O sonho, realizado alguns anos depois, era ter um hospital em que se pudesse fazer ciência, ensino e atendimento de alto padrão, onde o médico recebesse salário suficiente para garantir dedicação integral e a instituição fosse mais confiável até do que o nome de um ou outro cardiologista em particular.
Para manter a instituição, foi criada a Fundação Zerbini, e o InCor -dirigido pelo próprio Pileggi de 1991 até sua aposentadoria, em 1997- ostentou alta qualidade no atendimento, na produção científica e uma pós-graduação com nota máxima da Capes/Ministério da Educação, resultado que nunca mais foi atingido.
É muito comum tentar reescrever a história quando a verdade não é conveniente. Uma auditoria realizada pela Deloitte, a pedido do próprio Pileggi, mostrou que, à época de sua saída do InCor, havia em caixa cerca de R$ 60 milhões.
Bastaram sete anos para que o caixa se transformasse num débito de R$ 240 milhões.
As obras de expansão do complexo hospitalar são apontadas como responsáveis pela dívida, mas não se pode negar que houve também outros problemas de gestão.
A Fundação Zerbini é subordinada à curadoria de fundações da USP e, desse modo, seus balanços são públicos: basta consultá-los para constatar o crescimento do prejuízo e do endividamento e em que período ocorreu.
O sucateamento do InCor é, sim, inaceitável.

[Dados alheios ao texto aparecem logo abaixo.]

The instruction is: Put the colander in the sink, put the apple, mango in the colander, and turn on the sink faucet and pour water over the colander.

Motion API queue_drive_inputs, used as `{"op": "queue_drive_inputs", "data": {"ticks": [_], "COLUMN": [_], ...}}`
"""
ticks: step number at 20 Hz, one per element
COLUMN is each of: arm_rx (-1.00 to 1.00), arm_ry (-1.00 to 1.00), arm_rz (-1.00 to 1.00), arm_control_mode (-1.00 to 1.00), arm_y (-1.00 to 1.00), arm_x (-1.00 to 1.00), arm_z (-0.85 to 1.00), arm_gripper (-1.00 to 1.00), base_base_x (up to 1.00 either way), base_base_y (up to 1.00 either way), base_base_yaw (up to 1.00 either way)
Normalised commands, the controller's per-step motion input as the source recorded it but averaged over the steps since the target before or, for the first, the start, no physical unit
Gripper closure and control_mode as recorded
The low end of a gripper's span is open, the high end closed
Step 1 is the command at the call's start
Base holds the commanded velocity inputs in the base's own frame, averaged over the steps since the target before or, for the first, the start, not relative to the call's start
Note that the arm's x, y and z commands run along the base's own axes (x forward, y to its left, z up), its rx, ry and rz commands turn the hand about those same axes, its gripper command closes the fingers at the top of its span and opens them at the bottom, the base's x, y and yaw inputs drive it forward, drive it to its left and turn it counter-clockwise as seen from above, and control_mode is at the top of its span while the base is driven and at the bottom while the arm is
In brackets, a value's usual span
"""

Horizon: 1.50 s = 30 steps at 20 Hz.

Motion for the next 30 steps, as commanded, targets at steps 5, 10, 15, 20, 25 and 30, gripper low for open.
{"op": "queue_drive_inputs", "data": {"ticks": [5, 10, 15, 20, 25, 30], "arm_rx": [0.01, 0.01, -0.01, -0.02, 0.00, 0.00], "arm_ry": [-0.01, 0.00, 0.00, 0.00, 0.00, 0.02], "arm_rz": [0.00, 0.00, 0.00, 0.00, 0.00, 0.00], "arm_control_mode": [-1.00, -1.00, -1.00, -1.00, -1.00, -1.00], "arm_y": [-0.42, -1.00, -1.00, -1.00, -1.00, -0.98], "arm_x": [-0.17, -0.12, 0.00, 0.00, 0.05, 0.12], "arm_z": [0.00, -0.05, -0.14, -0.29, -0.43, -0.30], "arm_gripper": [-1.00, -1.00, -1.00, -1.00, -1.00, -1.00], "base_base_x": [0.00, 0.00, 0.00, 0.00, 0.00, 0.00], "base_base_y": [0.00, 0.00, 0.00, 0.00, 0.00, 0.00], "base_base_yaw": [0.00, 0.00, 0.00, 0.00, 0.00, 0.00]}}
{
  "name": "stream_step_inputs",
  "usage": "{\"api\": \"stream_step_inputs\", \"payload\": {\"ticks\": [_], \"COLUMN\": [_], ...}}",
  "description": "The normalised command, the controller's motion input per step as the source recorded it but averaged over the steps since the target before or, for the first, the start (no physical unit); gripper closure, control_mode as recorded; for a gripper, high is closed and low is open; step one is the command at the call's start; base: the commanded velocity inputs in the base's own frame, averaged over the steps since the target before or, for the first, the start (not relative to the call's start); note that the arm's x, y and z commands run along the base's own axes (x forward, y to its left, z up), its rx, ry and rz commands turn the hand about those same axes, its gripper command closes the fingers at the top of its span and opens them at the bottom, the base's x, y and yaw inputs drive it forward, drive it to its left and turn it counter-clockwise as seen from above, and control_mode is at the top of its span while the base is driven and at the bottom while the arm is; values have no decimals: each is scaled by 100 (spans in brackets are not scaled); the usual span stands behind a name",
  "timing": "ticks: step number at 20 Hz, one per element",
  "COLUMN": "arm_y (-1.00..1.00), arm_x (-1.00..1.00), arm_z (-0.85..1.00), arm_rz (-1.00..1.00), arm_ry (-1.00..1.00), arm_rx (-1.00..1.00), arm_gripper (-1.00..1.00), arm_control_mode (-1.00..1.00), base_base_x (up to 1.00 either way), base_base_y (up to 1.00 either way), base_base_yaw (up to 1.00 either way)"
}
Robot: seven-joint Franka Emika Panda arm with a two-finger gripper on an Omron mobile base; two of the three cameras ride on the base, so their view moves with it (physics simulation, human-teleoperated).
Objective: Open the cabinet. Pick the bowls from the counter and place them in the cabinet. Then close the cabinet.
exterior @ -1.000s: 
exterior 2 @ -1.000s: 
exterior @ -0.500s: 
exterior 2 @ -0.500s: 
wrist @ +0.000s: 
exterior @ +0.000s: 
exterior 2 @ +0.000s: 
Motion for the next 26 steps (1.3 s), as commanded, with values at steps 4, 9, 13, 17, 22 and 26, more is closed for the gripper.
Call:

Mas é fundamental tomar precauções para que um novo influxo de recursos não se perca na vala comum das dívidas estratosféricas e da gestão incompetente das verbas públicas. O InCor precisa de uma gestão profissional e transparente, que dê conta de cada centavo investido e de cada agulha e seringa compradas e usadas.
Do contrário, o sonho da excelência corre o risco de se perder entre a manada de elefantes brancos emperrados que hoje, infelizmente, constitui a imensa maioria dos hospitais da rede pública.


RICARDO BRENTANI, oncologista, é professor emérito da Universidade de São Paulo.